Pals v. Schepel Buick & GMC Truck

Decision Date14 July 2000
Docket NumberNo. 99-3551,99-3551
Citation220 F.3d 495
Parties(7th Cir. 2000) David Pals, Plaintiff-Appellee, v. Schepel Buick & GMC Truck, Inc., Defendant-Appellant
CourtU.S. Court of Appeals — Seventh Circuit

Appeal from the United States District Court for the Northern District of Indiana, Hammond Division. No. 297-CV-246-AR--Andrew P. Rodovich, Magistrate Judge. [Copyrighted Material Omitted] Before Easterbrook, Ripple, and Rovner, Circuit Judges.

Easterbrook, Circuit Judge.

Afflicted with muscular dystrophy, David Pals worked for 26 years as the used car manager of Schepel Buick. Pals appraised cars offered for trade-in, decided whether to resell used cars to other dealers or at retail, arranged for the cars to be cleaned up and repaired, managed inventory and personnel, and handled related matters. All of these he was able to do despite decreasing mobility as the years passed. During the early 1990s Pals began to delegate some inspection functions to Schepel's cleanup and repair personnel. Instead of test-driving cars and sometimes crawling under (or over) them to assess their condition, Pals had other employees perform these tasks, making appraisals on the basis of their reports. In July 1996 Pals had an accident at home that curtailed circulation to his left leg for several hours and left him unable to walk. When Pals sought to return to work in February 1997, Schepel declined, telling him that his limitations precluded doing the used car manager's job. In this suit under Title I of the Americans with Disabilities Act, 42 U.S.C. sec.sec. 12111-17, a jury disagreed with Schepel's assessment and awarded Pals $1,050,000 in damages.

Schepel contends that the evidence did not permit a rational jury to find for Pals, but because we must view all inferences in the light most favorable to the verdict this position is untenable. For example, Schepel contends that Pals cannot perform all essential functions of the job and therefore is not a "qualified individual with a disability" under the ADA. 42 U.S.C. sec.sec. 12111(8), 12112(a). The only function he can't handle, however, is inspecting cars personally. A rational jury could conclude that this is not an essential, or even an important, aspect of the used car manager's position, given that Pals had delegated this task for years before the accident. Schepel has not suggested that appraisals were less accurate as a result or that it cost the firm even a penny extra for other employees to devote some of their time to this endeavor. Perhaps relieving Pals of the inspection duty counts as an accommodation under the ADA, but if so it was no less available as an accommodation after Pals became wheelchair- bound than before his accident.
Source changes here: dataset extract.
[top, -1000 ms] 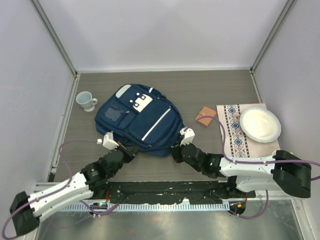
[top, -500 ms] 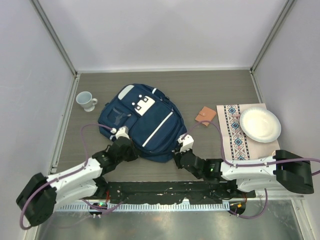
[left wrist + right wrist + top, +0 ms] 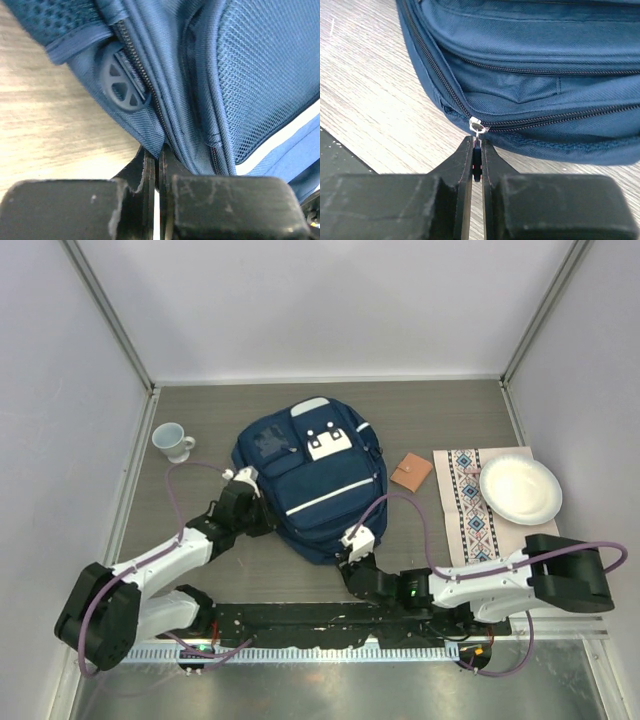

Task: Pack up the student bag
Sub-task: Zip the student bag at the center of the board.

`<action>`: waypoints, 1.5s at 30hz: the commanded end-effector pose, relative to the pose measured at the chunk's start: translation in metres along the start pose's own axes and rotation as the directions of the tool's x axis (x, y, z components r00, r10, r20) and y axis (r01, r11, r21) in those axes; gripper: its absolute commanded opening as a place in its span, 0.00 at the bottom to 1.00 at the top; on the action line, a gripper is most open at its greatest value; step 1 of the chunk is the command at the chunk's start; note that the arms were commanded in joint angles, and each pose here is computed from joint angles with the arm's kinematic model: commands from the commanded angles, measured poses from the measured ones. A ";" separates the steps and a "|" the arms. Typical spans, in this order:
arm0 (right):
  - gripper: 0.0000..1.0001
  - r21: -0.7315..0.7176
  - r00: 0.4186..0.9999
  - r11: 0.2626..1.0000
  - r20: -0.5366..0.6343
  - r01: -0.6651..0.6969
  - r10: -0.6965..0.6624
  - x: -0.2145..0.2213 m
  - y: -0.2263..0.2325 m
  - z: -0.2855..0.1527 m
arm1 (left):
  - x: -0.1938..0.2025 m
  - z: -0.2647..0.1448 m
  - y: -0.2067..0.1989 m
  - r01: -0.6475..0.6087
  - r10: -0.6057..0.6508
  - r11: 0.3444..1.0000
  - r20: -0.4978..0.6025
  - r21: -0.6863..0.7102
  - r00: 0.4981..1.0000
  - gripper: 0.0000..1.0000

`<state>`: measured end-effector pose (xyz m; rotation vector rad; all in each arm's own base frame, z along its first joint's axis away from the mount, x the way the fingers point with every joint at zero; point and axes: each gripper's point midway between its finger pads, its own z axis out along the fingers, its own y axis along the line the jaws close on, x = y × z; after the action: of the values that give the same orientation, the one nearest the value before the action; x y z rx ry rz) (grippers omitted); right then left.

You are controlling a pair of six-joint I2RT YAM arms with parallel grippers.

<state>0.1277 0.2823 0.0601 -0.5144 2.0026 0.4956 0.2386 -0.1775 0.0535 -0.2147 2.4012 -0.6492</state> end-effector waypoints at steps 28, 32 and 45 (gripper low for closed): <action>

Appealing to the principle that the ADA does not require an employer to displace another person already in a position, see Gile v. United Airlines, Inc., 95 F.3d 492, 499 (7th Cir. 1996), Schepel contends that it had no vacancy for Pals to fill early in 1997. But the jury could have determined that Wayne Wiarda, who performed Pals's functions during his absence, had not taken over the job but was instead filling in just as he had done for years during Pals's vacations and illnesses. Nor does Pals's request to return initially on a part-time basis disqualify him under the ADA. Employees who have experienced serious medical problems often return to work part-time and increase their hours until they are working full time. This is what Pals proposed to do. If (as the jury could have found) Wiarda was available to fill in for whatever hours Pals did not cover at the outset, gradual return to full-time work would have been a reasonable accommodation that the ADA required Schepel to provide. 42 U.S.C. sec.sec. 12111(9)(B), 12112(b)(5).

That Pals filed applications for benefits under Schepel's disability plan likewise does not foreclose recovery. See Cleveland v. Policy Management Systems Corp., 526 U.S. 795 (1999). Pals was indeed disabled for the second half of 1996 and early in 1997, but during these months he underwent physical therapy to regain mobility. By February 1997 he could get out of his wheelchair (though with difficulty) and drive his car to the dealership. His physical therapist testified that Pals could perform the required tasks. Schepel responds that even as late as February, however, when filling out an application for long-term disability benefits, Pals answered "all of them" to the question what tasks he was unable to perform. Cleveland holds that an employee making claims under the ADA must give a satisfactory explanation for such inconsistency. One possible explanation might have been that Pals completed this form two days after meeting with Schepel's managers and learning that he would not be welcomed back. If his employer treated him as permanently disabled, then he was entitled to collect on his employer's disability-benefits program. But this is not the explanation Pals gave at trial, where he testified that he had misread the form and thought that he was being asked what tasks he was able to perform. That strikes us as weak-- insurance law holds applicants to their answers and does not permit lame excuses for falsehoods, and if Pals thought he was able to perform all tasks why was he applying for benefits?--but not so weak that a jury was obliged to disbelieve it for purposes of a claim under the ADA, which (Cleveland holds) does not treat general assertions of disability as conclusive against applicants. None of Schepel's claims of trial error is persuasive, so the jury's verdict on liability stands.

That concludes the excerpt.